Image: Hadush Kebatu was convicted of sexually assaulting a 14-year-old girl and another woman. Pic: Crown Prosecution Service/PA
A total of 262 inmates were mistakenly let out in the year to March 2025 – a 128% increase on the 115 in the previous 12 months, according to the latest official figures.
Of the total, 90 releases in error were of violent or sex offenders.
Kaddour-Cherif was serving a sentence for trespass with intent to steal, but had previously been convicted for indecent exposure.
He is understood to have overstayed his visitor’s visa to the UK after arriving in 2019, and was in the process of being deported.
Asked about the four missing prisoners on Friday, shadow justice secretary Robert Jenrick said: “The chaos continues. The government keeps putting the British people at risk and is relentlessly failing victims. Does anyone have confidence in David Lammy?”

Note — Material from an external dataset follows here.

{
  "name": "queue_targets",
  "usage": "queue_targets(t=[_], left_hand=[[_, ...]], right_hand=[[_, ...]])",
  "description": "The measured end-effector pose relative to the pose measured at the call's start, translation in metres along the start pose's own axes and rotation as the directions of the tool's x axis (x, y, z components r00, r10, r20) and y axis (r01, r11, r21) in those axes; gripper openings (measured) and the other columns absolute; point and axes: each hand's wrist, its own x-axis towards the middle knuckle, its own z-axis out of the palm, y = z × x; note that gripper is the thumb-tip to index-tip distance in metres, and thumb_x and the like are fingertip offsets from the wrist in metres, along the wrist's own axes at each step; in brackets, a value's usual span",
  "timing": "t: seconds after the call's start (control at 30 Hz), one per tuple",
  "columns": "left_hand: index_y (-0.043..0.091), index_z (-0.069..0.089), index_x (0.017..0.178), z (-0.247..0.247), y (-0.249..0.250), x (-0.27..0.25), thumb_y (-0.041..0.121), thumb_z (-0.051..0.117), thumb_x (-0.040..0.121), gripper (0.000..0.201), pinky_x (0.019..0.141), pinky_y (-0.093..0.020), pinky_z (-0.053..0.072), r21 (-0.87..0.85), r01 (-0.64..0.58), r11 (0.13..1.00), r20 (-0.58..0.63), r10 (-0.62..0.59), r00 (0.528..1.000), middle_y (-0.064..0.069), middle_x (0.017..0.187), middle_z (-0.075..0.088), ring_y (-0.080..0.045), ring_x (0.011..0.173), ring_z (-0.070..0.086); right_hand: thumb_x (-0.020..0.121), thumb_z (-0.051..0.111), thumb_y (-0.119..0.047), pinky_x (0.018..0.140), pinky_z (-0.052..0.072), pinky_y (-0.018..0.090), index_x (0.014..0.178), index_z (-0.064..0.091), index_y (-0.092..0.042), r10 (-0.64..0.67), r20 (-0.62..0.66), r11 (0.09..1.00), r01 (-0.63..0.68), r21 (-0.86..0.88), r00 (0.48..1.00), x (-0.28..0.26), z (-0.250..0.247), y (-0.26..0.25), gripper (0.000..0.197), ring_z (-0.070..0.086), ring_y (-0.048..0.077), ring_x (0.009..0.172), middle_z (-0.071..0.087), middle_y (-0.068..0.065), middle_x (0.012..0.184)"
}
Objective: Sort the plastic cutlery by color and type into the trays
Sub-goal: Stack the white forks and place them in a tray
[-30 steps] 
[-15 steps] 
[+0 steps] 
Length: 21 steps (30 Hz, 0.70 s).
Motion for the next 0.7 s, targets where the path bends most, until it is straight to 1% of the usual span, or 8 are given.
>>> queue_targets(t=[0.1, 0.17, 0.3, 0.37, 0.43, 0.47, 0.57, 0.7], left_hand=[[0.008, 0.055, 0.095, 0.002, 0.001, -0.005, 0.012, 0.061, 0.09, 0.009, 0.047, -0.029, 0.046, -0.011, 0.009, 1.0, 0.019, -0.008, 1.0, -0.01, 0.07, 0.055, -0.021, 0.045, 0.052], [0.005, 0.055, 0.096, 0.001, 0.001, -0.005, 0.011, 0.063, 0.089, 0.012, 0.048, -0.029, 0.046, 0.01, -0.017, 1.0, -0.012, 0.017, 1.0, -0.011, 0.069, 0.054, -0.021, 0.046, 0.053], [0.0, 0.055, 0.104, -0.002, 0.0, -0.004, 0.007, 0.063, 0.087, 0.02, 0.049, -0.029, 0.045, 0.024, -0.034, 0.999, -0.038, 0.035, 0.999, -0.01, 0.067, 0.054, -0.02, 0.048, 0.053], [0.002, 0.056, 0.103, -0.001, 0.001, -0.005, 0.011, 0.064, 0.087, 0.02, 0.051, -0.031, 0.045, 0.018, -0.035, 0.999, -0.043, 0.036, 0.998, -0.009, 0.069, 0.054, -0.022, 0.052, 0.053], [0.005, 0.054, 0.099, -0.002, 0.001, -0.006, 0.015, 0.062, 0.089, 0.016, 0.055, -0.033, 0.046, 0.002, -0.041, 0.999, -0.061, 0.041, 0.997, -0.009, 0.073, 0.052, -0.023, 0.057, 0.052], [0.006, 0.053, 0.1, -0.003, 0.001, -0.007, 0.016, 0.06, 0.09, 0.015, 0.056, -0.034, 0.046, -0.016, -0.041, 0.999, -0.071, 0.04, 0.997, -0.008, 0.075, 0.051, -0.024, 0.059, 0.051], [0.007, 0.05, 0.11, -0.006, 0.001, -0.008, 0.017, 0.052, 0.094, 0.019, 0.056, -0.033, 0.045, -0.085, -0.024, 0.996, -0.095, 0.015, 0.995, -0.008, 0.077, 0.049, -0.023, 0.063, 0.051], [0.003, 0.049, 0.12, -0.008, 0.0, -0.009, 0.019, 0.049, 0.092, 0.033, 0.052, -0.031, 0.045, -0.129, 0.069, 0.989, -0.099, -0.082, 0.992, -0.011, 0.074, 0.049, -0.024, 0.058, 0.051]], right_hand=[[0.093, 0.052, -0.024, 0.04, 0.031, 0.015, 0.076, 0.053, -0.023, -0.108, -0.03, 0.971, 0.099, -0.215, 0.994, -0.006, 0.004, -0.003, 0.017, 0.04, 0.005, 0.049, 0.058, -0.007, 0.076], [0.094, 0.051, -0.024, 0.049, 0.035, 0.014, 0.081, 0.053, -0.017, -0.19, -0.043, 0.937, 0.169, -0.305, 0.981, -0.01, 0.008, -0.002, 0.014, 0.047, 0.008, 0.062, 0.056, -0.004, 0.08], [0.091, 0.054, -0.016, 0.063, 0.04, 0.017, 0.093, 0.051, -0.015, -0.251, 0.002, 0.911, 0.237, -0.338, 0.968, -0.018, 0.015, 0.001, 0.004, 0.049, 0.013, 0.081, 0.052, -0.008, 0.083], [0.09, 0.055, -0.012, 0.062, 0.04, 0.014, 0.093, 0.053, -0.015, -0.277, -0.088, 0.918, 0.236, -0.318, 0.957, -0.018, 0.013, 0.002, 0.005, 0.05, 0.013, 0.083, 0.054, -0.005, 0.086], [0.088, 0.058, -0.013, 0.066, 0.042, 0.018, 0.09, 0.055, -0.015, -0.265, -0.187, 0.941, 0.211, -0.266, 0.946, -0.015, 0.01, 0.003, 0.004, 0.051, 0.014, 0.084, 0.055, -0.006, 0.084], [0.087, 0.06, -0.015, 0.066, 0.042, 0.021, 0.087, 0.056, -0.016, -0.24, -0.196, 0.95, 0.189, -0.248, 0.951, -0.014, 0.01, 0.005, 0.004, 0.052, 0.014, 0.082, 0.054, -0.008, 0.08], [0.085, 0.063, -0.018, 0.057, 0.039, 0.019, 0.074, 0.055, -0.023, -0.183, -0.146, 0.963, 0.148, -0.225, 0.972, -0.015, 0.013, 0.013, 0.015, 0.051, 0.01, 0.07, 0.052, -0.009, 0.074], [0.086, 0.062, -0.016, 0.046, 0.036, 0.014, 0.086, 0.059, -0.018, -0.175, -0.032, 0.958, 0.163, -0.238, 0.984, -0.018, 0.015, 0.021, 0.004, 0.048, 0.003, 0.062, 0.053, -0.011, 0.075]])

Mr Lammy said on Friday: “We inherited a prison system in crisis, and I’m appalled at the rate of releases in error this is causing.
“I’m determined to grip this problem, but there is a mountain to climb which cannot be done overnight.
A Ministry of Justice spokesperson said releases in error “have been increasing for several years and are another symptom of a justice system crisis inherited by this government”.
In a statement on Saturday, the ministry said it has introduced “mandatory, stronger prisoner release checks to keep our streets safe and protect the public as well as investing record amounts into our courts – including to improve operational assurance.
“We’re also investing billions, reforming sentencing and building the prison places needed to keep the public safe.”